これは何と言っても瞳のようにはかないコロナの美しさです。私は、初めて肉眼で皆既日食を見た1988年3月18日の小笠原沖での経験を生涯忘れることはないでしょう。
それまで地上を照らしていた太陽が月に蝕され、気温も下がって夜のように寒くなるのが肌で感じられる。やがてダイヤモンドリングを迎えると歓声が聞こえ、薄紫色の空に同心円状の蛍光灯のようなコロナが輝く。コロナの縁には、ループ状のプロミネンスが紅く濃く見える。
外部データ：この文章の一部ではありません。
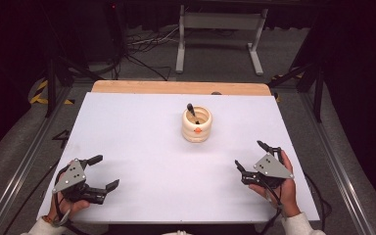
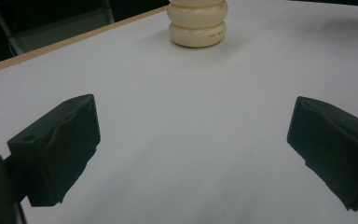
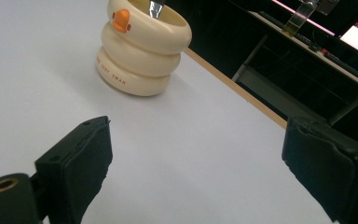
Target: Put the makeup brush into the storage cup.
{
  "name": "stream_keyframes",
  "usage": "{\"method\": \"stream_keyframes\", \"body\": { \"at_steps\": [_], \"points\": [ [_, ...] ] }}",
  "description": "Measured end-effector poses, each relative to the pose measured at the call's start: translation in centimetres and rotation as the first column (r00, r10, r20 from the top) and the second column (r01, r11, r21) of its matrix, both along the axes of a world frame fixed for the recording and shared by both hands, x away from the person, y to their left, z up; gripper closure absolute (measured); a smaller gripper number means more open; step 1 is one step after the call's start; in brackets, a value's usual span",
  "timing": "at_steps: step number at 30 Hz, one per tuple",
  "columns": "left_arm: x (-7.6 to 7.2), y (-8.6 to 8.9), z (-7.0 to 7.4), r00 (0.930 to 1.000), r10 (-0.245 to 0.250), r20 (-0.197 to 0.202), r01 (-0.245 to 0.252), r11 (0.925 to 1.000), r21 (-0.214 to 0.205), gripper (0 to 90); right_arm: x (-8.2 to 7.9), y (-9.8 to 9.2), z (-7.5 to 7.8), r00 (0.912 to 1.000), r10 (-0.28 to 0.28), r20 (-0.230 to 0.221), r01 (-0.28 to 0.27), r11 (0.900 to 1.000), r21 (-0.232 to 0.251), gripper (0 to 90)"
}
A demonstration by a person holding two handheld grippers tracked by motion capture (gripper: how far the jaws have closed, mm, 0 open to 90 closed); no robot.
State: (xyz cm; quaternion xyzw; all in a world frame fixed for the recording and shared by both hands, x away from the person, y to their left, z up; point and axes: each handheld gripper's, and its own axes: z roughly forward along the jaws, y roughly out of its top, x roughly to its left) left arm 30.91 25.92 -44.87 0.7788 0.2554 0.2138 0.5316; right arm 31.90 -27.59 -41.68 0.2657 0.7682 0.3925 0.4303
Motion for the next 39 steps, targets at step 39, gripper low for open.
{"method": "stream_keyframes", "body": {
  "at_steps": [39],
  "points": [
    [0.1, -0.2, 0.1, 1.0, -0.003, 0.004, 0.003, 1.0, -0.007, 3.6, -2.1, -4.0, -2.6, 0.9962, -0.008, -0.087, 0.018, 0.9942, 0.106, 4.8]
  ]
}}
太平洋の水平線は全周に渡って夕暮れ時の薄明が見られ、そこから太陽の方角へ行けば行くほど空が暗く濃くなってくる。皆既日食はまさに五感をフルに感じられる稀有な天文現象です。
太陽と月と地球の順で見られるのは昼に見られる日食。太陽と地球と月の順で見られるのが夜に見られる月食です。発生の頻度は日食の方が多いのですが、中心食(皆既や金環)は地球のどこかで年に1回か2回の割合で月の影が地表に落ちる限定された地域(皆既帯)に入らないと皆既日食は見られません。それ以外は部分日食となります。太陽より月の見かけの大きさが小さいと金環日食(月が太陽を隠しきれない分だけ環状に光る太陽の光輪が見られる)となります。この場合は太陽の光がまぶしくてコロナが見えません。写真の撮り方によってはプロミネンス(太陽の黒点同士が結び付いた磁力線の形。羽毛のように赤く見える)を確認できます。内惑星(水星と金星)は金環でも見られます。 右の写真を参照→
月食は地球が月を隠すので、皆既の状態が二時間余り続きます。夜であればどこからでも見られるので、2〜3年に一回は日本でも見られます。ところが日食は先程の理由により、数年先でも見られないのです。皆既日食の継続時間は平均して2〜3分しか続きません。また月食のように場所を変えないで見ると、平均して300〜400年に一回しか起こりません。
例えば青森県では1742年6月3日に皆既日食が見られて以来、2063年8月24日まで皆既日食は見られません。これだけでも321年の間隔が空いています。次回の皆既日食は、むつ市で5分、弘前市で約3分近く継続します。
このように居ながらにして見られる皆既日食が生きているうちに見られないので、皆既日食が見られる場所まで遠征してその都度コロナの余韻に浸っているワケです。
皆既の終わりは、お祝いの時間。このようなすごい体験を共有すると、参加者同士の会話はいきいきとしたものになる。その時に一緒にいた仲間は、一生の友人になります。
さぁ、あなたもこれから"黒い太陽にロマンを求めて"みませんか?今までの人生観がだいぶ変わるはずですよ!